Tuesday, February 1, 2011

The Great Gatsby Ch. 2 Reading Journal

The Great Gatsby: Chapter 2 (pp. 23-38)
Chapter 2 begins with Nick describing a desolate area between the East and West Eggs he calls the valley of the ashes, which is the dump holding all of New York City’s waste.  One day, Tom insists on Nick going to meet his mistress, Myrtle Wilson, whose auto-mechanic husband, George Wilson, apparently does not know about their affair.  They meet up with Myrtle later at Tom’s cramped New York appartment where they decide to throw a party with Myrtle’s sister, Catherine, and their neighbors, Mr. and Mrs.

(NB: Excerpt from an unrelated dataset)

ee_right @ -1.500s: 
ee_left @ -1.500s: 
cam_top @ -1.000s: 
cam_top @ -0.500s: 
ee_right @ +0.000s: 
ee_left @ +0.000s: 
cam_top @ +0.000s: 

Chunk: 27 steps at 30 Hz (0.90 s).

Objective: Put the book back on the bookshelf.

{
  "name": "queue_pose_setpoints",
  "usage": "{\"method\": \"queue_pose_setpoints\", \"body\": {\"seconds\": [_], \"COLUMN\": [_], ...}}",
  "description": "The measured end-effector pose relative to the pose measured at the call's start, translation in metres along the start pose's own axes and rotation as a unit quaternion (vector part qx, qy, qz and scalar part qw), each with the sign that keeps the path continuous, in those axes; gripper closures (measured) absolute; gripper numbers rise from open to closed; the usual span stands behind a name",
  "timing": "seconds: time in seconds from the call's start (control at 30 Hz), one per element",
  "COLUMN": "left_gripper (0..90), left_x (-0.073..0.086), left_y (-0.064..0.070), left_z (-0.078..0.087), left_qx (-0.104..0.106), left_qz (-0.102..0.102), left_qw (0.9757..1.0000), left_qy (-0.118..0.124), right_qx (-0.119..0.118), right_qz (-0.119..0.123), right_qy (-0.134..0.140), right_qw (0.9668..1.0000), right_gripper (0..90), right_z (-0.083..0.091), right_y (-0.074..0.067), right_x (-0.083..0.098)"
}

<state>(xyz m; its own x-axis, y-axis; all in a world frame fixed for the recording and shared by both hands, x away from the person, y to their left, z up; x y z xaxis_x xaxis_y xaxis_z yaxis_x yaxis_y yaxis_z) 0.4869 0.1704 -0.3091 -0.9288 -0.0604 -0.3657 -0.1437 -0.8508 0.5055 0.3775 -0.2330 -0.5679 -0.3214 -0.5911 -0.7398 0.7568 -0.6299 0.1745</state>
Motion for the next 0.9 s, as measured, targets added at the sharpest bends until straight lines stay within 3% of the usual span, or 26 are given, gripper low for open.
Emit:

McKee.  Nick gets drunk and wants to leave out of disgust of their conversations but is fascinated and is pulled to stay.  Tom and Myrtle begin to have a fight over whether it is appropriate for Myrtle to speak of Daisy; Myrtle begins repeating Daisy’s name in spite of Tom and he hits her in the face and breaks her nose.
Myrtle Wilson:
“She was in her middle thirties, and faintly stout, but she carried her surplus flesh sensuously… there was an immediately perceptible vitality about her as if the nerves of her body were continually smoldering.” (p. 25)
Myrtle Wilson is a selfish, materialistic, and fake adulterer.  One thing about her character that could be seen as positive is her “immediately perceptible vitality” but, as Nick describes later, around other people “the intense vitality that had been so remarkable in the garage was converted into impressive hauteur,” (p. 30).  She doesn’t love her husband George and says she only married him because she “thought he was a gentleman” and “thought he knew something about breeding…” (p. 34).  Catherine says “Tom’s the first sweetie she ever had,” which is ironic because his racist and violent manorisms don’t portray as much of a “sweetie,” (p. 35).  Her purpose in the novel is to show a contrast with Daisy and her own husband and to show her compatibility with Tom.
Significant Quote:
“Evidently some wild wag of an oculist set them there to fatten his practice in the borough of Queens, and then sank down himself into eternal blindness, or forgot them and moved away.  But his eyes, dimmed a little by  many paintless days under sun and rain, brood over the solemn dumping ground.” (p. 24)
This quote stuck out to me because it addressed two major symbols in the book: the valley of ashes and Doctor Eckleburg’s eyes.  The valley of ashes is the dumping ground of the city; it is the waste that is left over by its inhabitants.  A large figure is overlooking the dump through spectacles.  Doctor Eckleburg represents some greater God-like figure looking down on the results of the New York society.  When it talks about sinking into “eternal blindness” and “dimmed” eyes, it is like saying that God has lost hope and has given up on the human race he is watching over.